▶ Exercise details: Where in the listing does the word "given" appear? Report each line that holds it.

═════ Information shown

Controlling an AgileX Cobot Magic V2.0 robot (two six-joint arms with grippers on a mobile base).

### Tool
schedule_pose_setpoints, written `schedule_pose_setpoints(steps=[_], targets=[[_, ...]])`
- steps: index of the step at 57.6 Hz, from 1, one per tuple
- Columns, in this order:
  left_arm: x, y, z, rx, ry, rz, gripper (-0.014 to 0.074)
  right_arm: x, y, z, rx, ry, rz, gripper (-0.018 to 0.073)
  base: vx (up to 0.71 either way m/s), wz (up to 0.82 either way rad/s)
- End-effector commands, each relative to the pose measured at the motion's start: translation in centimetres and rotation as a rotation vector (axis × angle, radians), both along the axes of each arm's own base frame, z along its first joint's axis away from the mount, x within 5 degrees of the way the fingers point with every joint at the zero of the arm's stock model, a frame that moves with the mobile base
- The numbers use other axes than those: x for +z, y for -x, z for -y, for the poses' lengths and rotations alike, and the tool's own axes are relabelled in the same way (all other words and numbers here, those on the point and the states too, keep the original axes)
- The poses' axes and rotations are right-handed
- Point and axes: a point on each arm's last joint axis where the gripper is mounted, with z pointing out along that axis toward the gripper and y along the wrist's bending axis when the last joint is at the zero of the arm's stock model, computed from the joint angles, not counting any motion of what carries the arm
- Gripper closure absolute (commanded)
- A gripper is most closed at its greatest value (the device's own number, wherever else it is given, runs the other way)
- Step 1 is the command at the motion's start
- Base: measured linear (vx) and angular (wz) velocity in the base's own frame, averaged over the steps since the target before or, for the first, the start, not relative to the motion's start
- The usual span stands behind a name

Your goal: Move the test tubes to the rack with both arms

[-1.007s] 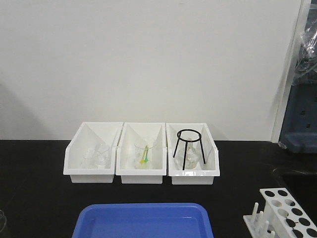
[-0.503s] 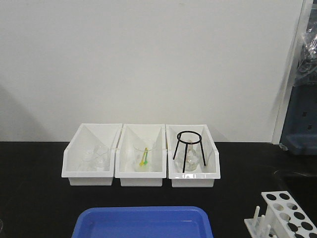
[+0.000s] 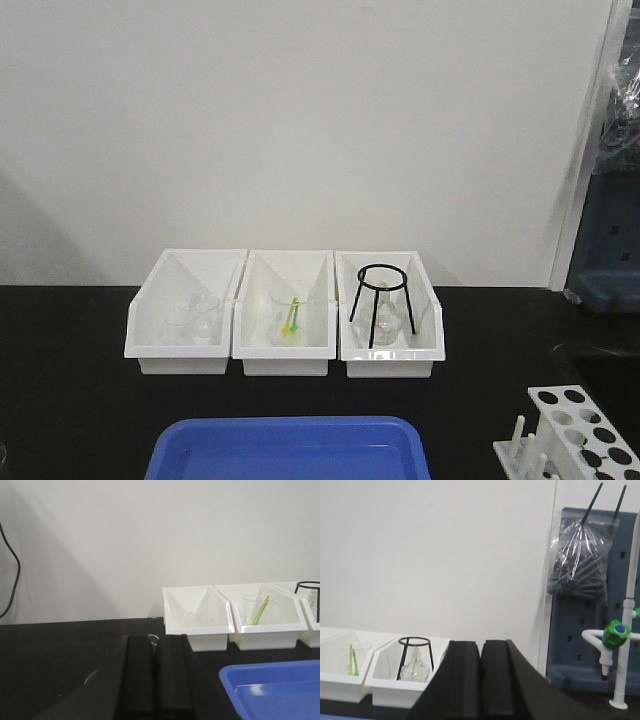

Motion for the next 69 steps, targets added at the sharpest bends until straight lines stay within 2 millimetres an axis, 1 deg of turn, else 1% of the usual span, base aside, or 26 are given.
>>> schedule_pose_setpoints(steps=[1, 6, 10, 16, 22, 28, 34, 40, 45, 57, 64, 69], targets=[[2.5, 0.5, -0.1, 0.001, 0.039, 0.184, 0.06, 0.8, 0.5, -0.1, 0.006, 0.01, 0.139, 0.0568, 0.0, 0.0], [3.6, 0.8, -0.1, -0.002, 0.052, 0.244, 0.0596, 1.6, 0.7, -0.1, 0.009, 0.01, 0.181, 0.0568, 0.0, 0.0], [4.8, 1.2, -0.1, 0.002, 0.036, 0.265, 0.0589, 2.7, 0.9, -0.1, 0.005, 0.01, 0.188, 0.0566, 0.0, 0.0], [7.2, 1.9, -0.1, 0.005, 0.014, 0.268, 0.0569, 5.0, 1.5, 0.0, -0.007, 0.009, 0.168, 0.0564, 0.0, 0.0], [9.3, 2.3, -0.1, 0.01, -0.017, 0.256, 0.0545, 6.9, 2.0, 0.2, -0.022, 0.007, 0.108, 0.0561, 0.0, 0.0], [10.5, 1.8, -0.1, 0.022, -0.08, 0.208, 0.0498, 7.7, 1.8, 0.3, -0.04, 0.019, -0.005, 0.0557, 0.0, 0.0], [10.5, 0.4, 0.0, 0.027, -0.133, 0.121, 0.0428, 7.3, 1.0, 0.4, -0.056, 0.046, -0.101, 0.0538, 0.0, 0.0], [10.0, -1.0, 0.0, 0.025, -0.157, 0.05, 0.0345, 7.0, 0.1, 0.4, -0.056, 0.052, -0.153, 0.05, 0.0, 0.0], [9.6, -2.1, 0.1, 0.02, -0.162, -0.012, 0.0277, 6.8, -0.7, 0.4, -0.055, 0.055, -0.194, 0.0442, 0.0, 0.0], [8.6, -4.3, 0.2, 0.011, -0.167, -0.126, 0.0138, 6.7, -2.2, 0.3, -0.046, 0.058, -0.233, 0.0261, 0.0, 0.0], [8.0, -5.2, 0.2, 0.006, -0.163, -0.184, 0.0115, 6.7, -2.7, 0.2, -0.041, 0.057, -0.231, 0.0196, 0.0, 0.0], [7.2, -6.1, 0.2, 0.001, -0.195, -0.25, 0.0116, 6.9, -2.9, 0.2, -0.037, 0.057, -0.216, 0.0188, 0.0, 0.0]])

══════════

▶ Response to the task:
- A gripper is most closed at its greatest value (the device's own number, wherever else it is given, runs the other way)
Motion for the next 69 steps, targets added at the sharpest bends until straight lines stay within 2 millimetres an axis, 1 deg of turn, else 1% of the usual span, base aside, or 26 are given.

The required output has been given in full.